No charges to be filed against Florida corrections officers after inmate subdued, left paralyzed | memo

Florida prosecutors have decided not to file criminal charges against two former Lowell corrections officers after a female inmate was left paralyzed while at the prison.

Cheryl Weimar, a former inmate at Lowell Corrections Institute, a women's prison in Ocala, alleged in a lawsuit that four guards attacked her and broke her neck, which left her paralyzed – and under 24-hour care. 

The civil suit was settled for $4M in 2020, according to FOX News, and Weimar was later released.

"Hurt. Anger. Why? Why would God let me go through that? And then to hear they don’t even get charged with anything," Weimar said in a phone interview with FOX 35 News.

She was sentenced in 2016 to six years in prison, according to online state records.

In a written memorandum about the case, Chief Assistant State Attorney Walter Forgie concluded that there was not enough evidence to charge the officers with a crime.

Read the memo below (mobile users, click here)

According to the report, Weimar said she was beaten by the guards, while the guards said Weimar kicked them and had to be physically subdued. She landed on her stomach and her head was "tilted forward with her chin on her chest," the report said.

No surveillance video captured the incident and witnessed gave varying accounts of what happened, the report said. Some said she was "slammed" to the ground by the officers.

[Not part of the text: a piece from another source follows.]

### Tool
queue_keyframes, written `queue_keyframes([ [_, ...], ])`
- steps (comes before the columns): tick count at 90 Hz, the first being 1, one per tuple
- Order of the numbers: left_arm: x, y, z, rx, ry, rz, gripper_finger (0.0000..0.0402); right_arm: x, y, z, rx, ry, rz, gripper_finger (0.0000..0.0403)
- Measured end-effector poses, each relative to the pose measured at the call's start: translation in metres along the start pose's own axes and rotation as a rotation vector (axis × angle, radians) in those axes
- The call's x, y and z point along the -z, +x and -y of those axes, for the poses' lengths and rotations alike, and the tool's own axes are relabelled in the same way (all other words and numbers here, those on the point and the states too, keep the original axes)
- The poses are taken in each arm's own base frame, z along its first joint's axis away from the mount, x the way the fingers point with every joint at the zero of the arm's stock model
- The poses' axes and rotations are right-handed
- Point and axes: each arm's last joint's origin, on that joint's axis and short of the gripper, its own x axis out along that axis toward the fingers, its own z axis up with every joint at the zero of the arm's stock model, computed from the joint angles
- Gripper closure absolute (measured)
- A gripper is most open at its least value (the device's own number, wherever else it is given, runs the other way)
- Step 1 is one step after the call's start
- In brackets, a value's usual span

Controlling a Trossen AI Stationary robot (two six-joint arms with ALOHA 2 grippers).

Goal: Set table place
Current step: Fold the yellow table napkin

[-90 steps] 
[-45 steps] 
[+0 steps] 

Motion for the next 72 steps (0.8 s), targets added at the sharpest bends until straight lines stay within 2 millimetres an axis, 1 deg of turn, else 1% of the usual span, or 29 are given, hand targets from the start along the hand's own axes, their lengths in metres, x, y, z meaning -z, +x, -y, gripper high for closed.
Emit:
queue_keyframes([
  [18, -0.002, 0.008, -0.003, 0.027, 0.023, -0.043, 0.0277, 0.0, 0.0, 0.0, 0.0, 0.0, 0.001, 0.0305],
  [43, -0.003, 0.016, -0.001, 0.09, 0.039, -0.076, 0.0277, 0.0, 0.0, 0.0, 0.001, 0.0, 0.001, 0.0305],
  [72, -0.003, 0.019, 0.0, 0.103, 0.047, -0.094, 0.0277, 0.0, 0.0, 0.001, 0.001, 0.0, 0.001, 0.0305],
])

While the report did acknowledge the seriousness of Weimar's injury, it concluded "there is insufficient evidence to prove that the injury was intentional or as the result of culpable negligence."

The Florida Department of Law Enforcement had been investigating the case for more than two years.

"I think the first message is to our incarcerated women that nothing that we say matters," said Debra Bennett, a former Lowell inmate who now advocates for female prisoners. 

"I’m just totally disappointed," said State Rep. Dianne Hart. She wants to see more transparency for inmates in state prisons, including requiring guards to wear body cameras.

"This year we’ve got to push for them to have body cameras on when they’re transporting people," Hart said. 

The state has agreed to pay more than $4 million for Weimar's medical expenses. But prison reform advocates feel she deserves justice too. 

"Accountability definitely would have given her some peace," said Bennett said.